Da legitimidade para falar

"O mal está em tudo o que gira em torno da bagunça interna que enche o nosso quotidiano

Não gosto de repisar verdades tristes e realidades deprimentes, mas se essas existem, se são diárias e actuais, não há como escapar a essa constatação. E a verdade é que, por muito positiva que uma pessoa seja, por muito que tente orientar o discurso apenas para a solução, não há sorriso que resista a um contexto tão feio e degradante como aquele a que continuamos a assistir no mundo do futebol em Portugal.
O jornal A Bola e outros canais informativos concedem-me, nesta fase da minha vida, o privilégio de usufruir de um espaço onde tenho liberdade para opinar e exprimir o que penso e sinto em relação ao que quero. Não aproveitar esse enquadramento seria trair a minha essência e tudo aquilo em que verdadeiramente acredito. Já me disseram várias vezes que devia assobiar para o lado. Que seria mais inteligente da minha parte. Mais sensato e razoável. Já me disseram até que devia cingir-me ao meu know how técnico e ficar-me pelos penálties, amarelos e vermelhos. Não sei se é assim que os outros me veem (e se é, a culpa é minha) ou se é apenas um conselho acobardado de quem não me conhece. O que sei é que não contem comigo para estar e silenciar. Para ver e calar. No dia que a etapa futebol se esgotar na minha vida, outra nascerá. E o que já existe para além dele é muito, é importante e é suficiente.

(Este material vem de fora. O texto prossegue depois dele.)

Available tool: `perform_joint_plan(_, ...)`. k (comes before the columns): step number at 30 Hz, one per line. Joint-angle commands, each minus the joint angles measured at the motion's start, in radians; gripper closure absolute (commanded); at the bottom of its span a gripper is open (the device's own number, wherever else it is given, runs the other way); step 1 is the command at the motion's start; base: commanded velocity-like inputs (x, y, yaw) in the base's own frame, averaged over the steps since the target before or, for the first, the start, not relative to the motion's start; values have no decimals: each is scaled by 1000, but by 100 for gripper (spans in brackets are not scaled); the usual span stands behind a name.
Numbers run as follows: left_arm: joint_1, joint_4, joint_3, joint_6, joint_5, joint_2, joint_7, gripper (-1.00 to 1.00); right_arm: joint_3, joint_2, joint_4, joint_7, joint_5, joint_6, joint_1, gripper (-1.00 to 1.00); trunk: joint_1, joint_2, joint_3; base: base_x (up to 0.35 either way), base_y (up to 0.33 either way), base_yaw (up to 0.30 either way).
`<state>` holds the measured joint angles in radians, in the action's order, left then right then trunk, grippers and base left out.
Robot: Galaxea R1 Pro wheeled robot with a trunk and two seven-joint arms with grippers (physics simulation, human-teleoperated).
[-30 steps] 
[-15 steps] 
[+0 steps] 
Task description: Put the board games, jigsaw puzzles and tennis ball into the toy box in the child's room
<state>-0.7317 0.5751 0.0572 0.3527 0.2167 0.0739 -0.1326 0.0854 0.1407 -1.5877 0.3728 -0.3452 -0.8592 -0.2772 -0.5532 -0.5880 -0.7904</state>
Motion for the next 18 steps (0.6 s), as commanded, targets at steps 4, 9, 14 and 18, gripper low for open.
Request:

Quero acreditar pois que conquistei a legitimidade de falar. Conquistei-a porque dediquei quase três décadas ao futebol português. Conquistei-a porque representei o meu país mais de uma centena de vezes além-fronteiras. Conquistei-a porque calcei botas e sujei equipamentos mais de duas mil vezes em toda a carreira. Conquistei-a porque pisei muitos relvados, de muitos estádios, em muitas cidades. Conquistei-a porque grande parte da minha vida foi dedicada ao futebol. Permitam-me pois deduzir (com alguma vaidade) que tenho tanto direito à opinião como qualquer outra pessoa que tenha história escrita nas páginas do jogo de que todos gostamos.
E é precisamente em nome dessa entrega que pergunto repetidamente: como é possível chegarmos a este ponto? Como é possível? O futebol português tem uma estrutura base forte (FPF), jogadores e treinadores de qualidade e de créditos firmados. Tem boas gerações de miúdos, preparados por técnicos bem formados e competentes. Tem instalações de excelência e uma arbitragem com meios/condições incomparáveis. Tem um conjunto variado de virtudes (clima, gastronomia, segurança) difíceis de encontrar noutro qualquer canto do planeta. Mas em vez de potenciar tudo isso - para se tornar num canto único a nível global (é inimaginável o retorno tremendo que isso traria para todos) - faz o quê? Entrega as lides domésticas nas mãos de quem não tem um pingo de vergonha na cara. O mal está aí. Está em tudo o que gira em torno desta bagunça interna que enche o nosso quotidiano com balões cheios de nada.
O mal está em quem dirige, em quem notícia, em quem alimenta, em quem não actua, em quem se aproveita. O mal está nas mãos dos incompetentes, dos arruaceiros e dos espalha-brasas. Dos cúmplices, dos lambe-botas e dos telhados de vidro. O mal está nas palhaçadas, nos fait-divers e nas malandrices. O mal está nas mãos de quem retira palco aos actores de verdade. Nas mãos de quem tem agenda própria. O mal está na gula de uns e no oportunismo e ambição de outros. O futebol português precisa de coragem. De varriamento. De uma limpeza com soda cáustica, que derreta os canos entupidos de muitas casas. Precisa de coluna vertebral, de idoneidade, de verdade. O futebol precisa de dar luz a jogadores e treinadores, brilho ao seu jogo jogado, valor ao muito que (ainda) tem de bom. Há por aí alguém capaz de se chegar à frente e, de uma vez por todas... dar um murro na mesa? Ou ainda não chega?"